In a perfect world, we would have CFC replacement products and protocols which would ensure that no spontaneous bleeding occurred into joints. But as this is not likely to be the reality in the near future, we need options for countering the effects of such bleeds. Based on the intensity of CFC replacement, joint bleeds vary from 2 to 10 over 5 years at intermediate to high doses of CFC replacement.10 The cost of prevention of each additional joint bleed in this model of escalation of doses of CFC is estimated to be around $90 000 US dollars and even then success cannot be assured. Specific interventions which can prevent cartilage damage after a bleed would therefore be very desirable.

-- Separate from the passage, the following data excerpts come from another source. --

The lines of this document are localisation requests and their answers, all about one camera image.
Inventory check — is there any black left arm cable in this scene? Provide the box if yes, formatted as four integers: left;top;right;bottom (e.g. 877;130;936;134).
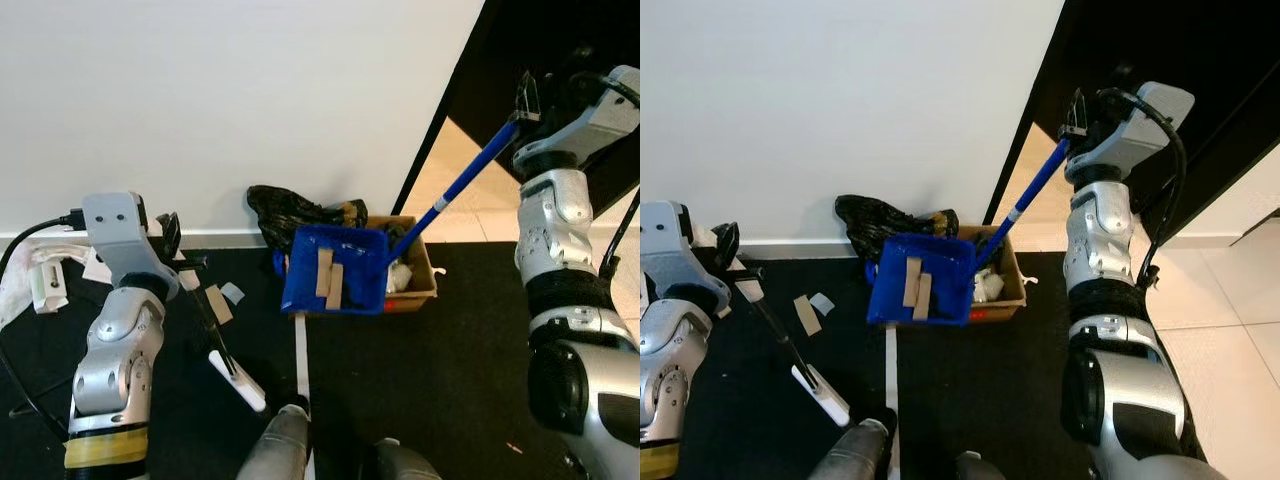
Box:
0;211;87;443

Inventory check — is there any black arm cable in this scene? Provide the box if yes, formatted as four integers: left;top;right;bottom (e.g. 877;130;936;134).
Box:
1100;86;1191;293
573;66;641;285
0;211;87;443

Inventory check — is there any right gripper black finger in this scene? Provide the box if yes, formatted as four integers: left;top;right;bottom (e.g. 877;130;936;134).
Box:
1062;88;1091;141
514;71;543;127

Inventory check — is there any black plastic bag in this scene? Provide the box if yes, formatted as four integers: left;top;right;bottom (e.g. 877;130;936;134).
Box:
834;192;960;264
246;184;370;254

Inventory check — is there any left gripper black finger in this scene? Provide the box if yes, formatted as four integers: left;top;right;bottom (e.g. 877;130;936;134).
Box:
157;210;183;261
712;221;743;273

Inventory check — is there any white floor tape strip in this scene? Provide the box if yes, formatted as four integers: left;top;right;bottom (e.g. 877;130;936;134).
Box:
884;324;899;413
294;311;312;413

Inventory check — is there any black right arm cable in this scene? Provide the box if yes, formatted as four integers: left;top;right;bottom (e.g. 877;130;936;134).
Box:
1100;86;1191;293
573;66;641;285

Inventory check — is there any white power adapter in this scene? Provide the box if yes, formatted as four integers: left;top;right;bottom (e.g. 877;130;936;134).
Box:
29;261;67;315

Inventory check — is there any grey robot leg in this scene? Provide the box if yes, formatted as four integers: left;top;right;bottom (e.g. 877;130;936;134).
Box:
954;450;1007;480
236;402;314;480
807;417;894;480
371;437;442;480

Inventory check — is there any grey robot left leg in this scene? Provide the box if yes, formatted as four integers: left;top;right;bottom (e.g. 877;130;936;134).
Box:
236;402;314;480
807;417;894;480

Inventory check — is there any white crumpled cloth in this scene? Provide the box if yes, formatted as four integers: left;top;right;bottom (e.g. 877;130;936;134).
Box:
0;227;113;329

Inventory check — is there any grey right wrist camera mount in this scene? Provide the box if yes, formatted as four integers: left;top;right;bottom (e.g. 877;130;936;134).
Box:
1074;82;1197;182
513;65;641;173

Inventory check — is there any blue long-handled dustpan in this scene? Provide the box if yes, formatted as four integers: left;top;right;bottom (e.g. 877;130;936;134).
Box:
865;136;1071;328
281;118;523;317

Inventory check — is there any black door frame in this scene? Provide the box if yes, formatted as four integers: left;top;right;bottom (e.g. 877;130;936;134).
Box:
394;0;641;217
984;0;1280;243

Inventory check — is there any brown cardboard box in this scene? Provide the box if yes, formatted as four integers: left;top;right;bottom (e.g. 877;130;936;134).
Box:
952;224;1029;324
362;214;439;314

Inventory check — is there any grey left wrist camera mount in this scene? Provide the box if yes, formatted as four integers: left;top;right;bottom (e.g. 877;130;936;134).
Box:
81;191;153;285
640;199;696;303

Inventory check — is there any black broom with white head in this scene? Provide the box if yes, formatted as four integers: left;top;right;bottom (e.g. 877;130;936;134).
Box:
176;258;269;414
738;268;852;429

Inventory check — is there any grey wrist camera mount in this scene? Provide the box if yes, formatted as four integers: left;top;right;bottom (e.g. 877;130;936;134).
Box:
81;191;153;285
1074;82;1197;182
513;65;641;173
640;199;696;303

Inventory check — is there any tan cardboard scrap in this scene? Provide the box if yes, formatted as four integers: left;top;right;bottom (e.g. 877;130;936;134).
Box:
794;294;824;337
204;284;235;325

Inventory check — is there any black floor mat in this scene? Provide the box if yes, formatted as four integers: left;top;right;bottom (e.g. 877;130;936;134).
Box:
0;246;623;480
690;252;1206;480

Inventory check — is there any grey robot right leg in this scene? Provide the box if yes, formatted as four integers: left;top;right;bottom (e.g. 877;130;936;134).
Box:
371;437;442;480
954;450;1007;480

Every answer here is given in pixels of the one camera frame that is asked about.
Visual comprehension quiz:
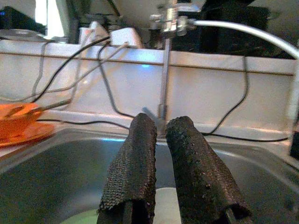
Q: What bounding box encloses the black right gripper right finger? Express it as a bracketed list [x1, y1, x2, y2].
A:
[165, 115, 255, 224]

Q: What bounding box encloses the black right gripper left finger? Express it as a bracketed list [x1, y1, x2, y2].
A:
[97, 112, 158, 224]

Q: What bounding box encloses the white plate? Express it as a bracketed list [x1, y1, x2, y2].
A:
[155, 187, 182, 224]

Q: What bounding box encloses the patterned chopstick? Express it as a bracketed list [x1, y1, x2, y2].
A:
[35, 99, 72, 112]

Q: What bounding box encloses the orange plastic plate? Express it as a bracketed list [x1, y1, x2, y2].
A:
[0, 122, 56, 148]

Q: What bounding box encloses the orange plastic bowl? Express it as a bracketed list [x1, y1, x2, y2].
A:
[0, 102, 44, 138]

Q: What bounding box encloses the stainless steel sink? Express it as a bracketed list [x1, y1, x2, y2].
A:
[0, 127, 299, 224]

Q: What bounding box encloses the metal faucet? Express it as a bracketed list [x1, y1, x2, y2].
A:
[142, 0, 201, 128]

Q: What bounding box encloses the black appliance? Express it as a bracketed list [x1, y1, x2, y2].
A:
[289, 130, 299, 161]

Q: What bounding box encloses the metal spoon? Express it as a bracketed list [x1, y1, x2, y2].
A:
[4, 105, 31, 119]

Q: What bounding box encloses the white power plug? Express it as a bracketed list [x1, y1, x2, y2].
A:
[78, 20, 111, 45]
[109, 27, 143, 49]

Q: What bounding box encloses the black electronic box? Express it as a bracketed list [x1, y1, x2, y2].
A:
[0, 6, 47, 36]

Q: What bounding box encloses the white water hose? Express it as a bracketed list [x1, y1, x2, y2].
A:
[192, 20, 299, 60]

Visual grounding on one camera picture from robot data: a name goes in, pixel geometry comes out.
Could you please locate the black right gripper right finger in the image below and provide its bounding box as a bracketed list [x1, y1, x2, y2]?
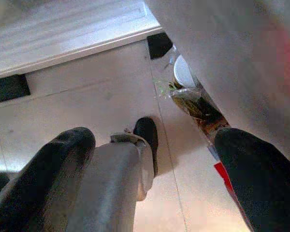
[214, 127, 290, 232]

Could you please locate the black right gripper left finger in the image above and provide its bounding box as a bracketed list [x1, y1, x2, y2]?
[0, 127, 96, 232]

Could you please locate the white fridge door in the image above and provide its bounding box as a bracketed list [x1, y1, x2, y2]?
[145, 0, 290, 170]

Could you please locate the grey robot leg black foot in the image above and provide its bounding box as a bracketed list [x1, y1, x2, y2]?
[45, 117, 159, 232]

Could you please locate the clear bag of greens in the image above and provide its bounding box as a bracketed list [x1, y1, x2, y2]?
[168, 82, 230, 136]

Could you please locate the white round container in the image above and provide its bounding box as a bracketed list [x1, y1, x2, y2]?
[173, 54, 197, 88]

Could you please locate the white cabinet with black feet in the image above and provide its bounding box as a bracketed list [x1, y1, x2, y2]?
[0, 0, 174, 109]

While continuing to work on better CFC replacement protocols which can achieve “zero” bleeds, what the current study shows is that all may not be lost if a few unavoidable joint bleeds do occur as long as we can block the effects of the damaging cytokines that follow. This could be particularly significant for the vast majority of patients in the world who do not have access to prophylaxis with CFC.
Conflict-of-interest disclosure: The author declares no competing financial interests.